The Tale of the 15 Castaway Boys

十五少年漂流記

My name is Baxter.
ぼくはバクスター。
I'm English, but I was born in New Zealand.
ニュージーランド生まれのイギリス人です。
My diary, which I am about to recount,
これから紹介するぼくの日記は,
is a record of adventures, which ordinary boys would never be able to experience.
ふつうの少年では,けっして体験できない冒険の記録です。
February 15, 1860.
1860年2月15日。
I was 13 years old,
ぼくは13歳で
a 5th former at the Chairman School in Auckland.
オークランドにあるチェアマン寄宿学校の5年生だった。
An exciting summer vacation was to begin that day.
それは,心おどる夏休みが始まる日のこと。
A group of 14 boys from the school were to embark on a 6-week cruise.
ぼくたち学校の仲間は,14人で6週間の船旅に出かけることになっていた。
The vessel was a double-masted schooner named the Sloughie.
船は,スラウギ号という2本マストのスクーナーだ。

 寄宿学校の14人の生徒と見習い水夫のモコ,少年ばかり8~14歳の15人。彼らの船は出航予定だった前夜に沖に流されてしまい,無人島にたどり着きます。船から下りて洞窟に移った彼らは島をチェアマン島と名づけ,リーダーとなる大統領を選挙で決めるなどして生活を整えていきます。やがて年長のふたりであるフランス人のブリアンとイギリス人のドニファンが対立するようになり,仲間の結束が乱れていきます。島での生活が2年を過ぎた嵐の夜に,謎の船が島にやってきて,少年たちの運命は激変するのでした。

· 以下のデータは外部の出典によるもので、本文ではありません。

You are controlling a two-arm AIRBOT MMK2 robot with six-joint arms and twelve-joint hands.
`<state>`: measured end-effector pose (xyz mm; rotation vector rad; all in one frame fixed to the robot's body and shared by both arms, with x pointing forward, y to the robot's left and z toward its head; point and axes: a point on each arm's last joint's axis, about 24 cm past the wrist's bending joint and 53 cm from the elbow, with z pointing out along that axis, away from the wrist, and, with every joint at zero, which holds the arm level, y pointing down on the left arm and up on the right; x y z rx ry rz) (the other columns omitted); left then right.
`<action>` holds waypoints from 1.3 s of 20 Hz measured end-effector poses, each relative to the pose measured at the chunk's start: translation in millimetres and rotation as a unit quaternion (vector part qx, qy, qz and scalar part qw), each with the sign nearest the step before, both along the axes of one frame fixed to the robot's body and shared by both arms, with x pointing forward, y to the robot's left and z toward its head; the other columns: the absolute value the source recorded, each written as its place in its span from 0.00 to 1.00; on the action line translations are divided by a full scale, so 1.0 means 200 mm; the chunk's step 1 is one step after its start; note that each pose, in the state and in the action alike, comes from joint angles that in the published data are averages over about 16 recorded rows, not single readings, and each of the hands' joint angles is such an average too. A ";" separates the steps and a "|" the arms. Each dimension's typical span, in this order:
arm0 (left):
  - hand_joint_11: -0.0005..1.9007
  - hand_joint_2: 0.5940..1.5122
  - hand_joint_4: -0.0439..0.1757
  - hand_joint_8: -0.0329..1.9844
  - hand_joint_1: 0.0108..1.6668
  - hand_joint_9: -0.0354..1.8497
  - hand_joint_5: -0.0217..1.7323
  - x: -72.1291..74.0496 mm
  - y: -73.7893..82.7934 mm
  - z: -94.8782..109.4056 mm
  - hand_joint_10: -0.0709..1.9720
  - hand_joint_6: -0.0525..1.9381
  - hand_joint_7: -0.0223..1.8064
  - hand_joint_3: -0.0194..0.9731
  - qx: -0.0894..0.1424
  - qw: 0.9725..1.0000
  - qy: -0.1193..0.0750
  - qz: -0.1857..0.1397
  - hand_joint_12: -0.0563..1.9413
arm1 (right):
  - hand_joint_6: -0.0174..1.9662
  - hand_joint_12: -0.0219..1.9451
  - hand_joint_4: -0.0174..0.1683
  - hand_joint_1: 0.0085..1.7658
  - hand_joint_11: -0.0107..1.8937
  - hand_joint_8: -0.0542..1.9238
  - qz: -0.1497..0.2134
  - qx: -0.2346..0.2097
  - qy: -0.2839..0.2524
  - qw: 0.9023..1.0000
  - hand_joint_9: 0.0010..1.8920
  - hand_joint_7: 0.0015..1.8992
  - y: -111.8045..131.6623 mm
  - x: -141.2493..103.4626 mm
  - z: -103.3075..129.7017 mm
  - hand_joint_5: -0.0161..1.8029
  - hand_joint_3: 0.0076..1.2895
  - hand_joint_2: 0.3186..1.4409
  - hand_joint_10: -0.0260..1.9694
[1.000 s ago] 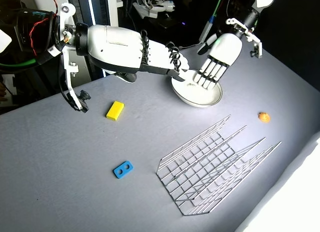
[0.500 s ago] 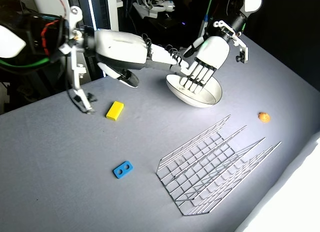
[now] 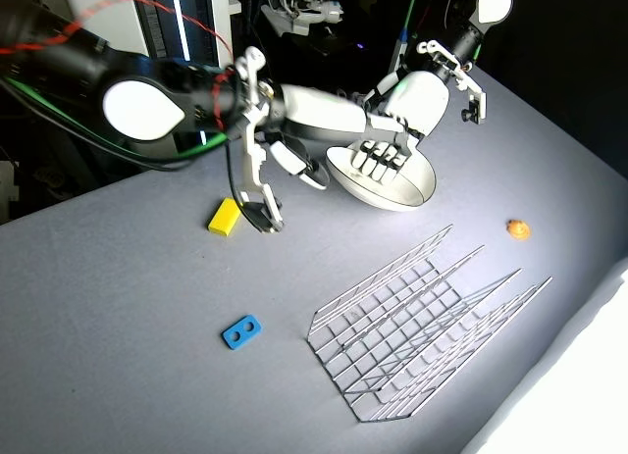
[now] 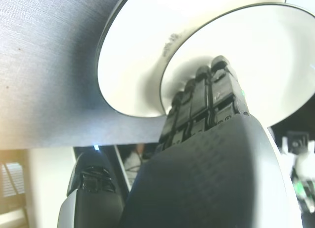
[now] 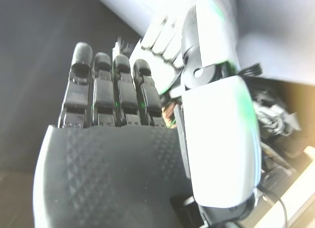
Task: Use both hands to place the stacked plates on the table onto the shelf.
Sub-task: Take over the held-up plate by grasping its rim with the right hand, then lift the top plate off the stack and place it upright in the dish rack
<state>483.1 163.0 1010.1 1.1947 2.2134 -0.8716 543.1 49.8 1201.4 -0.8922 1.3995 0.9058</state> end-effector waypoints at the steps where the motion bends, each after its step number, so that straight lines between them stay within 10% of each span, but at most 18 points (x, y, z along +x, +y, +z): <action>1: 0.01 0.57 0.18 0.01 0.00 0.03 0.01 0.00 0.00 0.00 0.04 0.01 0.01 0.05 0.000 1.000 0.000 0.000 0.02 | 0.02 0.34 0.11 0.66 0.01 0.03 -0.001 -0.005 0.001 1.000 0.08 0.08 0.02 0.01 -0.02 0.12 0.00 0.64 0.02; 17: 0.01 0.57 0.18 0.01 0.00 0.03 0.01 0.01 -0.01 0.00 0.04 0.01 0.01 0.05 -0.005 1.000 0.003 0.008 0.02 | 0.03 0.59 0.09 0.65 0.09 0.03 0.001 -0.030 -0.013 0.999 0.26 0.26 0.26 0.12 -0.19 0.27 0.01 0.66 0.05; 26: 0.01 0.57 0.20 0.01 0.00 0.03 0.01 0.08 0.00 0.07 0.04 0.02 0.01 0.05 -0.020 0.999 -0.009 0.026 0.02 | 0.16 0.74 0.05 0.65 0.28 0.20 0.010 -0.023 -0.029 0.999 0.42 0.41 0.32 0.11 -0.18 0.38 0.00 0.67 0.29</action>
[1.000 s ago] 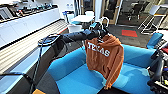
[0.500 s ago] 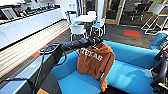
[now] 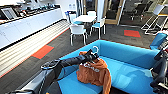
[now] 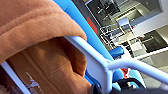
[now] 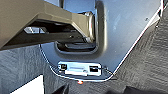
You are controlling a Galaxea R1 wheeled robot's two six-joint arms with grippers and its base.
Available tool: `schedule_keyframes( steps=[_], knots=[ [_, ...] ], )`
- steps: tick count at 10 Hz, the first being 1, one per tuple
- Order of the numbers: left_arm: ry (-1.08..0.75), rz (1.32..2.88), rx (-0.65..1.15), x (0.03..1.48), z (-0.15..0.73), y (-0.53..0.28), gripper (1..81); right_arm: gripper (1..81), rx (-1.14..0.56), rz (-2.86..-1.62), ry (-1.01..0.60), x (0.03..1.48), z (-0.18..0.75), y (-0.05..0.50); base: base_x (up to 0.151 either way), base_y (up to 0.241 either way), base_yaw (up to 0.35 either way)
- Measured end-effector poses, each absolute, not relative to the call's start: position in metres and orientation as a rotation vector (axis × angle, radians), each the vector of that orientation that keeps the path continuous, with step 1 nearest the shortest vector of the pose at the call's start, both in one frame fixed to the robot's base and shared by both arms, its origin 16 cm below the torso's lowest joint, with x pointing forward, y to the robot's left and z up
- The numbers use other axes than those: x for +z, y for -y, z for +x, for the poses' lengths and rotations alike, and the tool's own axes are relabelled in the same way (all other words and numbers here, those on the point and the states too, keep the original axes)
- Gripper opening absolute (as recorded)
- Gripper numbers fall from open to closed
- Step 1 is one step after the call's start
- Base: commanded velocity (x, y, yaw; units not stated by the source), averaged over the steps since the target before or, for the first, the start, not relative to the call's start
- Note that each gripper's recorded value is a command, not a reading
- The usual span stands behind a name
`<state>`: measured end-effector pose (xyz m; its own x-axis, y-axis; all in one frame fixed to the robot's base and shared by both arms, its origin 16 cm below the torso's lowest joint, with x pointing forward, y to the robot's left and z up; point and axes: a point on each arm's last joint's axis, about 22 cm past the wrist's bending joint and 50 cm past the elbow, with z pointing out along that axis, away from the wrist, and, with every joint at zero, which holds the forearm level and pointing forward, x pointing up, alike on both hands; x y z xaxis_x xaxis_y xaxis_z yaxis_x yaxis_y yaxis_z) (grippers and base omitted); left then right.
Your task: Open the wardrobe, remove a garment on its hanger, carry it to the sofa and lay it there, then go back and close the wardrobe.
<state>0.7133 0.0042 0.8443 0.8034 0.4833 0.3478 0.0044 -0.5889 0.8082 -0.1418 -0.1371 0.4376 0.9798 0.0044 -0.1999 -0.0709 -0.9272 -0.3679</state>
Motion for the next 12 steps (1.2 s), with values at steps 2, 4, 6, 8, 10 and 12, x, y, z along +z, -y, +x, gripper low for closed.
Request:
schedule_keyframes(
  steps=[2, 4, 6, 8, 10, 12],
  knots=[
    [-0.383, 2.167, 0.736, 0.817, 0.713, -0.053, 1.0, 81.1, 0.284, -2.744, -0.049, 0.439, -0.145, 0.137, 0.0, 0.0, 0.0],
    [-0.382, 2.212, 0.799, 0.808, 0.719, -0.097, 1.0, 81.1, 0.286, -2.744, -0.049, 0.439, -0.146, 0.137, 0.0, 0.0, 0.0],
    [-0.389, 2.26, 0.813, 0.785, 0.709, -0.131, 1.0, 81.1, 0.286, -2.745, -0.048, 0.439, -0.146, 0.137, 0.0, 0.0, 0.0],
    [-0.399, 2.314, 0.823, 0.762, 0.693, -0.171, 1.0, 81.1, 0.288, -2.748, -0.042, 0.439, -0.147, 0.14, 0.0, 0.0, 0.0],
    [-0.442, 2.363, 0.84, 0.747, 0.667, -0.227, 1.0, 81.1, 0.306, -2.737, 0.013, 0.438, -0.146, 0.138, 0.0, 0.0, 0.0],
    [-0.484, 2.405, 0.858, 0.74, 0.639, -0.281, 1.0, 81.1, 0.306, -2.728, 0.073, 0.434, -0.136, 0.137, 0.0, 0.0, 0.0]
  ],
)
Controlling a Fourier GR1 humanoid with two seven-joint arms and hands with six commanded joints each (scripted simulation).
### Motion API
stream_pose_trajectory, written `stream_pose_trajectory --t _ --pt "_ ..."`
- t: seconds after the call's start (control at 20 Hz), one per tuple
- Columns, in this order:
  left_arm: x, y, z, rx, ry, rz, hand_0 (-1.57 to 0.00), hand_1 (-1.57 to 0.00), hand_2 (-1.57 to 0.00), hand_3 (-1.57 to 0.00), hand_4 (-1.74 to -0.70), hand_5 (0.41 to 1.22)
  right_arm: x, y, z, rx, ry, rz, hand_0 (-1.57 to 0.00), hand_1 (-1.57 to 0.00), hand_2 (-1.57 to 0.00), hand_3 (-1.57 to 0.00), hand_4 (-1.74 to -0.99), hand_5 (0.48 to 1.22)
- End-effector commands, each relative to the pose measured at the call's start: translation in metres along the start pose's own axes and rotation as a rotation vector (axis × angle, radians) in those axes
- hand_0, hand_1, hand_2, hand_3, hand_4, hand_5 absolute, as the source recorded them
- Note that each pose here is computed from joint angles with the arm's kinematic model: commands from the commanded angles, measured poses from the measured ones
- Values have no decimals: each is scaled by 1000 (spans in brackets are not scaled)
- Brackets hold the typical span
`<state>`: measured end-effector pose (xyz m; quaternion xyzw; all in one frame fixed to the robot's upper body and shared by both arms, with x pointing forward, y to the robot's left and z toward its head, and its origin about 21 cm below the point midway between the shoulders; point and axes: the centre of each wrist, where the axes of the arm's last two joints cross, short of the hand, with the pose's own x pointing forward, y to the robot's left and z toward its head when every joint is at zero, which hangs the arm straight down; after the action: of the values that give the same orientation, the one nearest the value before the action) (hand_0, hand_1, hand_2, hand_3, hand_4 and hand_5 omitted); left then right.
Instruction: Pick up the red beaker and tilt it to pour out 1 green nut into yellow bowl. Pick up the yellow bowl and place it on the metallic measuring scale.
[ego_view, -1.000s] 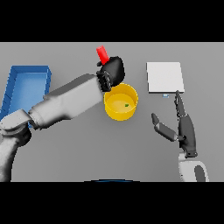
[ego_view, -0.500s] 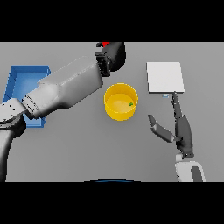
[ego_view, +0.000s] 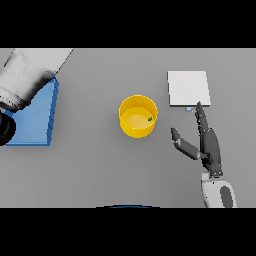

 この作品は,勤勉で器用な13歳のバクスターの独白で物語が進んでいきます。年齢や出身国や民族の異なる15人の少年の,勇気と知恵と科学的な知識をふり絞っての島での生活に,ドキドキしながら引き込まれます。その生活には恐怖や絶望,葛藤などもありますが,読者は彼らの行動に「協調していくことの尊さ」を感じることでしょう。

 この物語は,フランスの作家ジューヌ・ヴェルヌ(1828-1905)の『二年間の休暇』(フランス語の原題)に題材を求めています。ヴェルヌは豊かな科学知識と想像力に支えられた作品を多く書いています。そのなかには,潜水艦やロケットなど,現代では実用化されていますが,ヴェルヌが書いた当時にはなかった乗り物などが登場していました。

 ヴェルヌがこの作品を書いた頃の,1850年代のヨーロッパは,科学技術が発達し人間の暮らしは豊かになっていきました。しかしその一方で,大国どうしがせめぎあい,暗雲がたちこめていました。そのような時代に,国籍や民族の違う人々が互いの違いを越えて手をたずさえて協同する物語を,ヴェルヌは書きました。私たちがいきている,いままさにこの時代に,ぜひ読みたい物語のひとつです。